Gretchen Rubin's wonderful book The Happiness Project inspired me to live more intentionally. She researched what makes people happy, then chose one Big Idea per month to work on. I'm far less disciplined than she is, but I like the idea of Big Ideas, and I on Jan. 3, 2015, I chose a Big Idea to work on for 2015: "Be disciplined."
Here's some of what I've learned this year:
On January 3, in my journal, I wrote that I needed to be self-disciplined because "I am rather ADHD, easily derailed, and discouraged by my lack of progress" in all areas of my life from writing to losing the weight that I gained since Thanksgiving. As I contemplated diet and exercise, I groaned, "Oh, God, what a misery that will be!” and steeled myself for a year of iron-willed self-control.
Then, that very evening, I stayed up late to finish reading a book and woke up feeling terrible. In my journal, I recorded my insights: “God reminded me that there’s a reason this is a big idea for the entire year.
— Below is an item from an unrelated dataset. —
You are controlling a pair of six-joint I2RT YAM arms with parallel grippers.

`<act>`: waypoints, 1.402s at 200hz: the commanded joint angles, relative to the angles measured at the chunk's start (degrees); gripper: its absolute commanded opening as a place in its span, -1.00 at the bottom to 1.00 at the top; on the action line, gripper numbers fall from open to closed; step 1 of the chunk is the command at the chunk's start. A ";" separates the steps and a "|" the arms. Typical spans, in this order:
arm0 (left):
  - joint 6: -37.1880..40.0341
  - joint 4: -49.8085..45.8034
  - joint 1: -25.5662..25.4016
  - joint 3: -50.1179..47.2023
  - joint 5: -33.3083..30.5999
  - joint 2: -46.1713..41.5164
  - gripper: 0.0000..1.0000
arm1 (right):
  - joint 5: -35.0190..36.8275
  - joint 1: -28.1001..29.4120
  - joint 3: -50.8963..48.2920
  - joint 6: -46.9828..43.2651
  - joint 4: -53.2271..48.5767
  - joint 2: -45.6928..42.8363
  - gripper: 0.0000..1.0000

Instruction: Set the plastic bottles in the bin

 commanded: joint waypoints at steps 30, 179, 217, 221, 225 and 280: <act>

Being disciplined is tough; it takes a lot of learning and some failures too.”
Here's what I realized that morning: At the heart of self-discipline is a strong sense of purpose.
If you think about the most purposeful being in the universe, that would be God, right, because He started the whole thing and is going to stay with it to the end. So what kind of things does God plan to do?
Eph. 1:1-14 gives us an interesting window into God’s intentions. The whole book starts out with Paul identifying himself as “an apostle of Jesus Christ by the will of God” - which affirms that God chooses us, and (as Bill Bright so family said) “has a plan for your life.” None of us are here by chance.
Paul goes on to tell the believers in Ephesus that God “chose us in Him [i.e., in Jesus Christ] before the foundation of the world.” That’s what I call planning ahead!
Why would God bother? So “we should be holy and blameless before Him” which sounds kind of boring, but if you were standing before a jury, “not guilty” is the verdict you’d want to hear, and that’s pretty much what God is saying to us. His intention is for us to have a fresh start.
“In love He predestined us to adoption as sons… according to the kind intention of His will” - we’re not going to be treated like indentured servants, as were so many of those unfortunate children in the Orphan Trains of American history; instead, God’s intention is to make us member of His family.
Yeah, members of His family. That’s kind of weird, and it get weirder: God does this “to the praise of the glory of His grace." So we will praise Him.
That seems so selfish of God, doesn't it? Really, I can’t explain why God wants people to praise His glory. But I do know that human beings really like recognition and being thanked for all the work they do, so why not God, right? If we’re like God, in many ways, He has to be like us; if we have traits in common, maybe it’s not weird that God is as strongly motivated by recognition as we are. People will do a lot for extrinsic rewards; despite being the LORD of heaven and earth, God apparently also has both intrinsic and external motivations.
Paul also talks about how God created “an administration suitable to the fullness of the times” - a new religious structure based on faith and grace: no more being Jewish by birth, or born to the priesthood, or even being required to travel to Jerusalem to worship. This “new covenant” had a more global, less centralized and more flexible structure which could be adapted to many cultures as it spread throughout the Roman empire and which changed over time. God knew beforehand the challenges the church would face, and He planned for them.
Me, I lack an enduring sense of almost everything. I make plans and abandon them all the time. My modus operandi is to do whatever seems to be a good idea at the time. If it doesn't work out, instead of reflecting and adjusting my behavior, I often give up. If possible, I blame someone else for my failure instead of accepting responsibility for my own actions.
If I, like the apostle Paul (who was writing to the Ephesians from prison), thought more about my purpose - why I’m doing things - instead of my feelings, I would be so much better off!